** Data supplied follows **

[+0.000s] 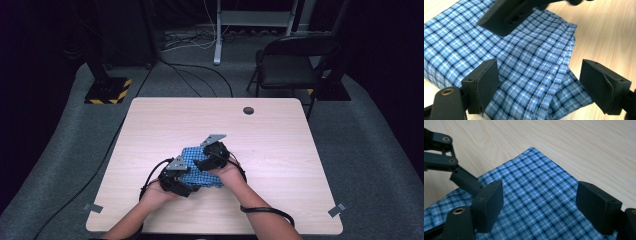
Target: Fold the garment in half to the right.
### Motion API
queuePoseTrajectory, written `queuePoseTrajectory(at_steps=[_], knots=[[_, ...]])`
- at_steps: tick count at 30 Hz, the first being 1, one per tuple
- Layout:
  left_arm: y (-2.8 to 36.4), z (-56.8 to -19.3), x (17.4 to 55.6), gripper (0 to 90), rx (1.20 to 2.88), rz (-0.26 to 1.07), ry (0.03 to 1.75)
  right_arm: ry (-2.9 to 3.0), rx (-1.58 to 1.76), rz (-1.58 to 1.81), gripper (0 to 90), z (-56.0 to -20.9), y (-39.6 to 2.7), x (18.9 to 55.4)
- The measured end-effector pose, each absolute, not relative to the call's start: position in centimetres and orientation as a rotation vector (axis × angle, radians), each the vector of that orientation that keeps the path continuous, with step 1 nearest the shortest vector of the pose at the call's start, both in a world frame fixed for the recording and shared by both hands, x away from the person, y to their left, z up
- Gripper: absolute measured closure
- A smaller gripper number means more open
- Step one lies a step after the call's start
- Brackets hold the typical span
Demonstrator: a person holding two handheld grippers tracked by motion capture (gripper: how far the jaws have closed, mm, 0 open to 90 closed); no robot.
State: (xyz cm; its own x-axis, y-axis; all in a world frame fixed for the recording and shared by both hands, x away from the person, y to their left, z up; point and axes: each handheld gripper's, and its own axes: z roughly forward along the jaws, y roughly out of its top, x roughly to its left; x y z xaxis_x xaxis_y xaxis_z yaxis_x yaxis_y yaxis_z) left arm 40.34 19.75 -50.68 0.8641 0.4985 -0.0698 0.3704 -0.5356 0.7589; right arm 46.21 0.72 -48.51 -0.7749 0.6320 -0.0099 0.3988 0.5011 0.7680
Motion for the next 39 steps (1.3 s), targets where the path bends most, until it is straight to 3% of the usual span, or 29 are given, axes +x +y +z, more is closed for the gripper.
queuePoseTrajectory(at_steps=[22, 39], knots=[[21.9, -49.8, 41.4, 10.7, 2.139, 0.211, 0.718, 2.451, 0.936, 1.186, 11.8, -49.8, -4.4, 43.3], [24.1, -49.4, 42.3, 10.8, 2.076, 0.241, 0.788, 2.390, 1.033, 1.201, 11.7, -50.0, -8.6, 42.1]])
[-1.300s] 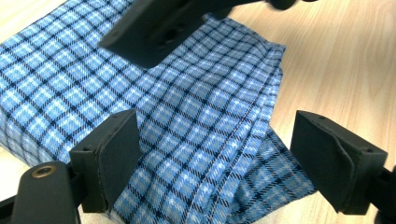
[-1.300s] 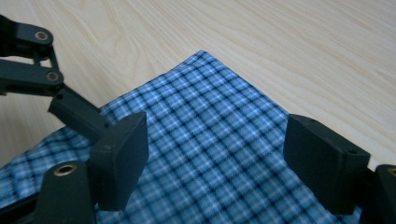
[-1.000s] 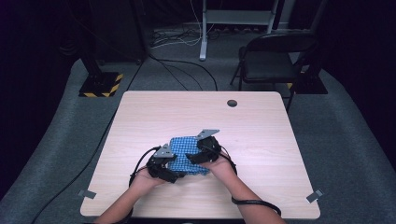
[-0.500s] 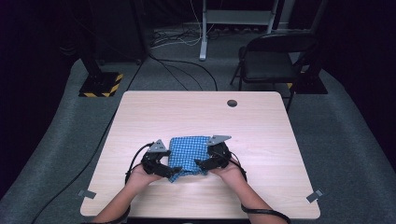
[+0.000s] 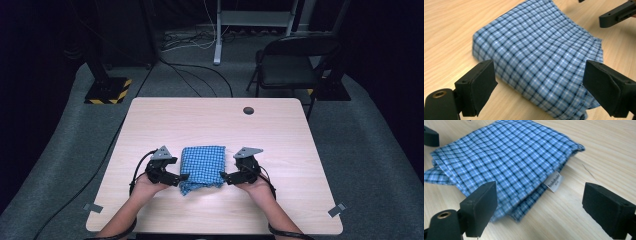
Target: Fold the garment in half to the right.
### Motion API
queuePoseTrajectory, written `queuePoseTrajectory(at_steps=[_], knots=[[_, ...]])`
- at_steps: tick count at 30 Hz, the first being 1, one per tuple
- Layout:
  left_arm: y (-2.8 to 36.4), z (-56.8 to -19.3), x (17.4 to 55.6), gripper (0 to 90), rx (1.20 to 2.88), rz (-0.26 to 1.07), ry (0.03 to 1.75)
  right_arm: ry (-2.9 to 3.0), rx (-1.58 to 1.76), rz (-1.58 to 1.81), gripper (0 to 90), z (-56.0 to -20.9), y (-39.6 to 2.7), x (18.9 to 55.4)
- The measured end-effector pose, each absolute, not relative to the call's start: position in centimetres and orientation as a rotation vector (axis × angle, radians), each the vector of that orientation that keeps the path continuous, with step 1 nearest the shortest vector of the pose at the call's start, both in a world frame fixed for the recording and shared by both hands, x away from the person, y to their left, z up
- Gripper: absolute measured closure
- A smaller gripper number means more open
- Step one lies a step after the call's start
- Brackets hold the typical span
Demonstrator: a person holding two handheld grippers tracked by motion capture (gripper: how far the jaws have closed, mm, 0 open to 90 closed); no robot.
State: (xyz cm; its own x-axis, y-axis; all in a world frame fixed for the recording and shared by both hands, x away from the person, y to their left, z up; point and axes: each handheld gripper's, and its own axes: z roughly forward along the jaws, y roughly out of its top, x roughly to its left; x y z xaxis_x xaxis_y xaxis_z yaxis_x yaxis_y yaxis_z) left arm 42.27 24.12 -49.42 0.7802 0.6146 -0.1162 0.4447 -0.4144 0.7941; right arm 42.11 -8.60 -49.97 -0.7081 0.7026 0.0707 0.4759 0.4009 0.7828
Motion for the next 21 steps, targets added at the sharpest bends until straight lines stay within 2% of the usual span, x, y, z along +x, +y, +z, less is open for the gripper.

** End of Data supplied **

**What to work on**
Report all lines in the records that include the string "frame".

**Response**
- The measured end-effector pose, each absolute, not relative to the call's start: position in centimetres and orientation as a rotation vector (axis × angle, radians), each the vector of that orientation that keeps the path continuous, with step 1 nearest the shortest vector of the pose at the call's start, both in a world frame fixed for the recording and shared by both hands, x away from the person, y to their left, z up
State: (xyz cm; its own x-axis, y-axis; all in a world frame fixed for the recording and shared by both hands, x away from the person, y to their left, z up; point and axes: each handheld gripper's, and its own axes: z roughly forward along the jaws, y roughly out of its top, x roughly to its left; x y z xaxis_x xaxis_y xaxis_z yaxis_x yaxis_y yaxis_z) left arm 40.34 19.75 -50.68 0.8641 0.4985 -0.0698 0.3704 -0.5356 0.7589; right arm 46.21 0.72 -48.51 -0.7749 0.6320 -0.0099 0.3988 0.5011 0.7680
- The measured end-effector pose, each absolute, not relative to the call's start: position in centimetres and orientation as a rotation vector (axis × angle, radians), each the vector of that orientation that keeps the path continuous, with step 1 nearest the shortest vector of the pose at the call's start, both in a world frame fixed for the recording and shared by both hands, x away from the person, y to their left, z up
State: (xyz cm; its own x-axis, y-axis; all in a world frame fixed for the recording and shared by both hands, x away from the person, y to their left, z up; point and axes: each handheld gripper's, and its own axes: z roughly forward along the jaws, y roughly out of its top, x roughly to its left; x y z xaxis_x xaxis_y xaxis_z yaxis_x yaxis_y yaxis_z) left arm 42.27 24.12 -49.42 0.7802 0.6146 -0.1162 0.4447 -0.4144 0.7941; right arm 42.11 -8.60 -49.97 -0.7081 0.7026 0.0707 0.4759 0.4009 0.7828

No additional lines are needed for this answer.